The objects in the to array of parents have the following fields:

Field Description
url The parent URL to remap to, including the scheme and fully qualified domain name. This may also optionally include URL path parts.
weight The weight of this parent in the parent selection algorithm.
proxy_url The proxy URL, if this parent is being used as a forward proxy. Must include the scheme, fully qualified domain name, and port. If this rule is omitted, the parent will be requested directly with the url as a reverse proxy.

Remap Rules and Nonstandard Ports

In the remap rules file, the from is mapped verbatim to the to, and from is the Host header, Grove doesn't care anything about what DNS thinks the server is.

This is especially confusing when Grove is running on a nonstandard port, because clients (like curl) will automatically append the port. For example, if Grove is serving at http://foo.example:8080, then curl http://foo.example:8080/bar will automatically send a Host header of foo.example:8080. This means, to work with clients automatically sending the port, the from remap must be http://foo.example:8080, not http://foo.example. Otherwise, because the mapping is done verbatim, it will match only the part before the port, and include the port in the remap.

For example, if a remap rule exists from http://foo.example and to http://bar.example:1234, and Grove is serving on :8080, a request to curl http://foo.example:8080/baz will automatically send Host: foo.example:8080, and Grove will find a remap match and replace http://foo.example with http://bar.example, resulting in a malformed parent of http://bar.example:1234:8080/baz. Which is almost certainly not what you want.

Therefore, for the literal Host header remapping Grove does, when Grove is serving on a nonstandard port, including the port in the from is almost always the right solution. Alternatively, if clients are known to be sending a Host header without the port, even to requests at a nonstandard port, the port must not be included in order for the remap rule to match.

Disk Cache

By default, all remap rules use a shared memory cache, of the size specified in the global config cache_size_bytes key. However, it is also possible to use disk caching.

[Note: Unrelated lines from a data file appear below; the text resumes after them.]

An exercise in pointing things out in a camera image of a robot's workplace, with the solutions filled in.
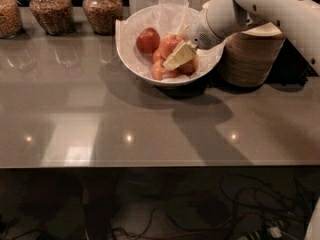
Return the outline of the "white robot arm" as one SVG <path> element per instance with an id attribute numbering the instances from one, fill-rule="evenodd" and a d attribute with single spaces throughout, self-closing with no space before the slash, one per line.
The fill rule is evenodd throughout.
<path id="1" fill-rule="evenodd" d="M 228 36 L 274 24 L 317 72 L 320 71 L 320 4 L 312 0 L 213 0 L 183 31 L 186 39 L 167 57 L 174 70 Z"/>

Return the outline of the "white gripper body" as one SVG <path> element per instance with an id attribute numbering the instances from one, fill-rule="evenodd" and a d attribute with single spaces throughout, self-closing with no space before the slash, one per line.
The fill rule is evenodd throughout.
<path id="1" fill-rule="evenodd" d="M 207 11 L 202 10 L 192 21 L 187 30 L 188 39 L 201 50 L 209 50 L 223 42 L 210 28 Z"/>

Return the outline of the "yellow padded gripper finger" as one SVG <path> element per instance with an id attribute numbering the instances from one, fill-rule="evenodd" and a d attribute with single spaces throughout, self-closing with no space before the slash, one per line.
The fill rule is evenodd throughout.
<path id="1" fill-rule="evenodd" d="M 197 55 L 197 46 L 191 41 L 182 40 L 166 58 L 163 67 L 166 70 L 174 70 L 191 61 Z"/>

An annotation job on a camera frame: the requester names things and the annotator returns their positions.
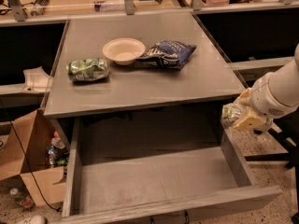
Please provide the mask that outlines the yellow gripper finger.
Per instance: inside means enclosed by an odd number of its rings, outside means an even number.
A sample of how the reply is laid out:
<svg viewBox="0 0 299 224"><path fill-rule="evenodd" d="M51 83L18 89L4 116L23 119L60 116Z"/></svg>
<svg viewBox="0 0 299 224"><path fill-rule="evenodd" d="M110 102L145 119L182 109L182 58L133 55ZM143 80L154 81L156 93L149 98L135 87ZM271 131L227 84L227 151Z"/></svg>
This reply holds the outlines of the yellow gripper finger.
<svg viewBox="0 0 299 224"><path fill-rule="evenodd" d="M234 122L233 128L239 131L251 130L265 125L266 117L249 110L246 114L242 114L240 118Z"/></svg>
<svg viewBox="0 0 299 224"><path fill-rule="evenodd" d="M249 96L251 88L245 89L236 99L239 104L249 105Z"/></svg>

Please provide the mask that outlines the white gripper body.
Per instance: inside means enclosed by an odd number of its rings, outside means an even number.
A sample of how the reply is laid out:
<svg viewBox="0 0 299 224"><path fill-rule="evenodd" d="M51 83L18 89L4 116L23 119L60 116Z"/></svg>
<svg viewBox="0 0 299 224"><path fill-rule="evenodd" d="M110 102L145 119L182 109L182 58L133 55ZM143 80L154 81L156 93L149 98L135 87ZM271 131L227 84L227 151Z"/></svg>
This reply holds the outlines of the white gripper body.
<svg viewBox="0 0 299 224"><path fill-rule="evenodd" d="M254 131L268 131L274 119L289 115L298 108L298 76L267 73L251 87L249 103L256 113L266 117L265 125Z"/></svg>

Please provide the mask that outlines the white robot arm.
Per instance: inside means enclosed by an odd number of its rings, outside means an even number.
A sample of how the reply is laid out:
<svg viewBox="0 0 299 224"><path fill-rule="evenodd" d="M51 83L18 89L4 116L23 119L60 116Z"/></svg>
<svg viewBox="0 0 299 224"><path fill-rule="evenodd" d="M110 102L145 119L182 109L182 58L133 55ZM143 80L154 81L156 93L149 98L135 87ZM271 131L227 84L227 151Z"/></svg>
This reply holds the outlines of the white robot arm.
<svg viewBox="0 0 299 224"><path fill-rule="evenodd" d="M242 109L233 123L239 131L266 127L273 119L294 112L299 106L299 45L289 63L257 79L235 102Z"/></svg>

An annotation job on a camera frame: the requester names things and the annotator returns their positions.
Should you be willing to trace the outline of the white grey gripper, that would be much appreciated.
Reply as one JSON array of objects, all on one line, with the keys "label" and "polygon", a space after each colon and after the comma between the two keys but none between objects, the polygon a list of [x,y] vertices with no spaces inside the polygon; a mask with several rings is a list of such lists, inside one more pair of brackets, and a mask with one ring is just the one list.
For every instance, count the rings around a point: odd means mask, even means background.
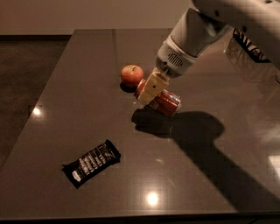
[{"label": "white grey gripper", "polygon": [[136,98],[143,105],[148,105],[169,85],[169,78],[183,75],[201,54],[201,44],[197,41],[175,39],[169,35],[159,48],[155,68],[148,79],[142,79],[136,89]]}]

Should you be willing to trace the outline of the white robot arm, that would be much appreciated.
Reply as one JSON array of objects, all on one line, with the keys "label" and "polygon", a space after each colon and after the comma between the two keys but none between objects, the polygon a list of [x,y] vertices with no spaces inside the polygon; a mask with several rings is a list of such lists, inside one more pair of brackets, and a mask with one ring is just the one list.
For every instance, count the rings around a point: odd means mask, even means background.
[{"label": "white robot arm", "polygon": [[280,0],[192,0],[159,48],[138,100],[149,104],[167,88],[169,79],[184,74],[231,27],[280,67]]}]

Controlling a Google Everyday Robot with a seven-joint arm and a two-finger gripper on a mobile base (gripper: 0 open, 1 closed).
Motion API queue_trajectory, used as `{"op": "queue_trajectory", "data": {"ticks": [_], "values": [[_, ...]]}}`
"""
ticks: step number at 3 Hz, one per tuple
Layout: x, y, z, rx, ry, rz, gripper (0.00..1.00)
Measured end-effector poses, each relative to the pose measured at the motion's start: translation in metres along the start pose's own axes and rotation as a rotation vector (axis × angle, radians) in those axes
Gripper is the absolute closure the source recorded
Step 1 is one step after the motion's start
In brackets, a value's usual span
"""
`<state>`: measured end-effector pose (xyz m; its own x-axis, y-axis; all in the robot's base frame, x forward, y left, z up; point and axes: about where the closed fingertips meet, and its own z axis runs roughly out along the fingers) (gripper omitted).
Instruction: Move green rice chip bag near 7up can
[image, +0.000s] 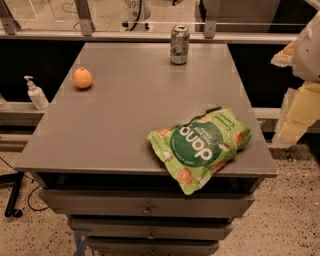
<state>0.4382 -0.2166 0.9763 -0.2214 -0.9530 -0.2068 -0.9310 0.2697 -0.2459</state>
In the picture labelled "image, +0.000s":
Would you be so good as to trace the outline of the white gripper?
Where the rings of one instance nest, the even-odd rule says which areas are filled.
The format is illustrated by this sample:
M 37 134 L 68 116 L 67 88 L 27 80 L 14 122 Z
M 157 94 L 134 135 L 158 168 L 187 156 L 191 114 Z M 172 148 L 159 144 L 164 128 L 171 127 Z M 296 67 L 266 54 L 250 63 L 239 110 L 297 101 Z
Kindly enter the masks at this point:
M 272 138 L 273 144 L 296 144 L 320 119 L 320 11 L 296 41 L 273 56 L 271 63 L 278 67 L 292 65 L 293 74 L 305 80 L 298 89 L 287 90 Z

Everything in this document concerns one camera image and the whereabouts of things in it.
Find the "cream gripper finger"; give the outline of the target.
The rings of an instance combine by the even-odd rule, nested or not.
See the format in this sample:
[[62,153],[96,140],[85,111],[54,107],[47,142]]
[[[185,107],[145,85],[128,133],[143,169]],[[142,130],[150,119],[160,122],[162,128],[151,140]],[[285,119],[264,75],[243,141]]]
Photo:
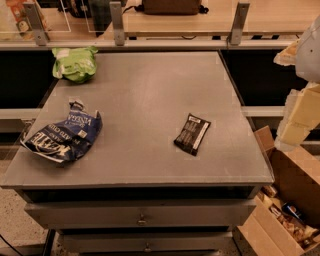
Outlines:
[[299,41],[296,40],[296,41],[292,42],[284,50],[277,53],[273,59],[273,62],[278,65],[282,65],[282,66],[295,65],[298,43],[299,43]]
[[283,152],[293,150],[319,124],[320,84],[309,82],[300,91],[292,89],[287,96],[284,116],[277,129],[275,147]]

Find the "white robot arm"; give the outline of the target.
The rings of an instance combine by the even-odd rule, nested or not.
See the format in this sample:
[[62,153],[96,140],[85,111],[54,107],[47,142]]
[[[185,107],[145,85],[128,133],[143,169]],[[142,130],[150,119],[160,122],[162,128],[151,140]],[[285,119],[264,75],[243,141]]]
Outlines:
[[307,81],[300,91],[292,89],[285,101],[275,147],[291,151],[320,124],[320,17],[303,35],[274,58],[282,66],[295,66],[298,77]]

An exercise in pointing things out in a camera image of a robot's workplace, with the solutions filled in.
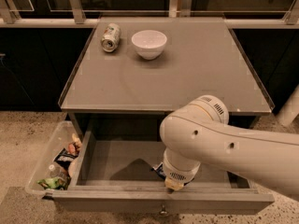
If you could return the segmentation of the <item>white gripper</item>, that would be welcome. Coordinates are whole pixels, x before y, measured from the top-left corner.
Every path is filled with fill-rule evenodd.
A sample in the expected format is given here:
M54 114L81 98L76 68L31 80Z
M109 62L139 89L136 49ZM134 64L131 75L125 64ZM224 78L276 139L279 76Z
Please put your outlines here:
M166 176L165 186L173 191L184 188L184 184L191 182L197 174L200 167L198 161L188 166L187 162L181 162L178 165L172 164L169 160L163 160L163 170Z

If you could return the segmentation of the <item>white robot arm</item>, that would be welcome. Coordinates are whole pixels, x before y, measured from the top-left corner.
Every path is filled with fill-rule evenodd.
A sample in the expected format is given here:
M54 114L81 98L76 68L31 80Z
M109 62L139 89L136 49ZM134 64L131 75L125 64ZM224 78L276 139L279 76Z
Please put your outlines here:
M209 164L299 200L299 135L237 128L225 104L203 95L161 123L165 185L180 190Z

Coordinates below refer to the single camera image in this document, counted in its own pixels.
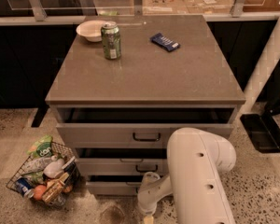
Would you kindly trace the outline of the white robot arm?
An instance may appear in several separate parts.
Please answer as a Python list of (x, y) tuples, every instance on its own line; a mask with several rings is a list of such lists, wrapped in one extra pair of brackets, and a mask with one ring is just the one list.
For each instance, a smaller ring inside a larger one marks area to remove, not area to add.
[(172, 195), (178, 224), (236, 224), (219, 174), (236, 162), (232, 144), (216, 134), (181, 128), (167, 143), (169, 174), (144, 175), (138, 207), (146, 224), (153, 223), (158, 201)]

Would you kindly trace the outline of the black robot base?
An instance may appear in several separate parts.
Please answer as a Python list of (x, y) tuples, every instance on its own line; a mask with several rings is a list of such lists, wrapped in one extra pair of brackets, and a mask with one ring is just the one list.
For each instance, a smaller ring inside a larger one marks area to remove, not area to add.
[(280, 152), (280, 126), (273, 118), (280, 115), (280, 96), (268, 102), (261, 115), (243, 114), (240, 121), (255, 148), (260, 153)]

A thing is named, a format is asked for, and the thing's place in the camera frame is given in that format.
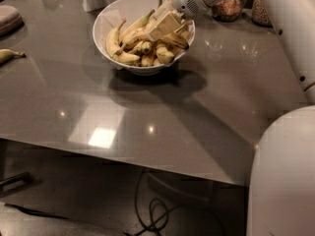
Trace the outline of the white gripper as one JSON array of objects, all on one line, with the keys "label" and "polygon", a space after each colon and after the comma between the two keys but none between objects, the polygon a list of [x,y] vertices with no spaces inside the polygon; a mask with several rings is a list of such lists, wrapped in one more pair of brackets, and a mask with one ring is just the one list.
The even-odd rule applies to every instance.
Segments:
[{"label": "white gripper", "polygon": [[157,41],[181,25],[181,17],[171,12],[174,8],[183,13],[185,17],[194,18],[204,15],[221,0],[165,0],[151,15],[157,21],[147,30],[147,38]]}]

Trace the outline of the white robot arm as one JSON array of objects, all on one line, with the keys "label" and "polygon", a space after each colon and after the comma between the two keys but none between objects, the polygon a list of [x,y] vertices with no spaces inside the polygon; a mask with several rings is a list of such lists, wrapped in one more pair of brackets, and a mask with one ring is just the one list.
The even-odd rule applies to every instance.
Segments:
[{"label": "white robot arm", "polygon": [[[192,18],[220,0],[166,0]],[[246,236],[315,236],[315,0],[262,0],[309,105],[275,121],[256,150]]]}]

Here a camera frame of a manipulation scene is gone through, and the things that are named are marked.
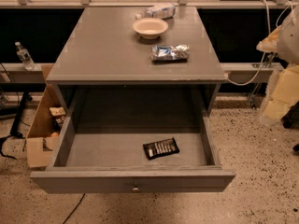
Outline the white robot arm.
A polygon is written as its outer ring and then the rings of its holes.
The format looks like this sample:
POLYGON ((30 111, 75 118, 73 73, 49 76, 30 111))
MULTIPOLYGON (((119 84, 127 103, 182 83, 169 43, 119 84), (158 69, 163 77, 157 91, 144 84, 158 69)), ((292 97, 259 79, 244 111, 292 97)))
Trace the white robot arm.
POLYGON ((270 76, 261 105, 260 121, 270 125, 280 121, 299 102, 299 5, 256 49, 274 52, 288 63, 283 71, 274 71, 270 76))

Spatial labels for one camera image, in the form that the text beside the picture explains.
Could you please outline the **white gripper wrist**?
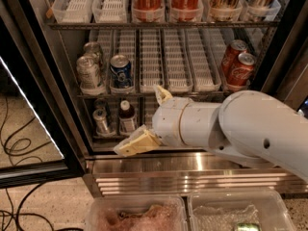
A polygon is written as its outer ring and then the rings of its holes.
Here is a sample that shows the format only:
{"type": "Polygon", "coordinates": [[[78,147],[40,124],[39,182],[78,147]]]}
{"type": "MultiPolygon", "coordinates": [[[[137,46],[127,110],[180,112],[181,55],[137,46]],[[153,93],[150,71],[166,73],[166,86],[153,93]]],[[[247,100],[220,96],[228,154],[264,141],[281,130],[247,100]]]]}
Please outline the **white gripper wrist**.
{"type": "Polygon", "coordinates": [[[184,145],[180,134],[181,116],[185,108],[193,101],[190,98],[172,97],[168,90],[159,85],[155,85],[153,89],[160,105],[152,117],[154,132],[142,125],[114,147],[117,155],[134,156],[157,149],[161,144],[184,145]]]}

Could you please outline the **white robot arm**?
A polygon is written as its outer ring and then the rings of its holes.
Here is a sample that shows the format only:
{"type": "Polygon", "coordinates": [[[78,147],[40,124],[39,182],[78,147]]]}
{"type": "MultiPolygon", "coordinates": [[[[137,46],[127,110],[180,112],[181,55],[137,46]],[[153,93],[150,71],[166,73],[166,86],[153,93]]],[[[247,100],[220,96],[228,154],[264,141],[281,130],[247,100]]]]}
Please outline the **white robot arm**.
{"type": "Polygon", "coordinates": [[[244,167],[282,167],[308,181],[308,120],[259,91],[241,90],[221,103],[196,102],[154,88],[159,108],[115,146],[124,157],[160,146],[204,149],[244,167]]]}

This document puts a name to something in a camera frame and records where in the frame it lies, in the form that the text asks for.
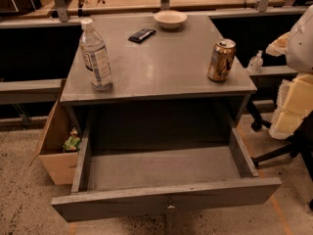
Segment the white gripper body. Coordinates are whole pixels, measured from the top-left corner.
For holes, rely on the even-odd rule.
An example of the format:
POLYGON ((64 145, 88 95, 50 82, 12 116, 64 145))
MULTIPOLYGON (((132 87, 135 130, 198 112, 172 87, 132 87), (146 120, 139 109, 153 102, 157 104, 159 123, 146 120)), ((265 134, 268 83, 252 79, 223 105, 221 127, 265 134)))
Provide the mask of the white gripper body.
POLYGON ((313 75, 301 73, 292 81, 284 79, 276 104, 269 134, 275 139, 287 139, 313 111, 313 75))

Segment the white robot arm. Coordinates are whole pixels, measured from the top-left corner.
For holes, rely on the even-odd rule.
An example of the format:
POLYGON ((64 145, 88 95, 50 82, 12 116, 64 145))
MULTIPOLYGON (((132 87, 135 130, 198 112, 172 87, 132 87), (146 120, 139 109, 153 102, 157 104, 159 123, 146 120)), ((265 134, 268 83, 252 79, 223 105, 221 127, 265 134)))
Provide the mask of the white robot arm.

Disk caching uses files, organized into groups. They are specified in the global config with the key cache_files, of the form:

"cache_files": {
    "my-disk-cache": [
        {
          "path": "/mnt/sdb/diskcachefile0.db",
          "size_bytes": 100000000000
        },
        {
          "path": "/mnt/sdc/diskcachefile1.db",
          "size_bytes": 100000000000
        }
    ],
    "my-disk-cache-two": [
        {
          "path": "/etc/grove/singlefilecache.db",
          "size_bytes": 1000000000
        }
    ]
},

Then, to specify that a remap rule uses the disk cache, add "cache_name": "my-disk-cache", to that remap rule's object in the remap rules file.

Note the size_bytes is a soft maximum, as with the memory cache, which may be exceeded in order to perform better than a hard maximum.

Each cache of disk files also has a memory cache in front of it, for performance. The size of this memory cache is determined by the global config file_mem_bytes setting.

Groups of files are used primarily to allow a cache to distribute objects across multiple physical devices. Each request object will be consistent-hashed to a file. You can, of course, use a single file.

Each file is a key-value database, which internally uses a B+tree (see https://github.com/coreos/bbolt). The database is optimized for read over write, and access is frequently random so SSDs should outperform HDDs.

Running

The application may be run manually via ./grove -cfg grove.cfg, or if installed via the RPM, as a service via service grove start or systemctl start grove.

If there are errors, they will be logged to the error location in the config file (/etc/grove/grove.cfg for the service), or if the errors are with the config file itself, to stdout.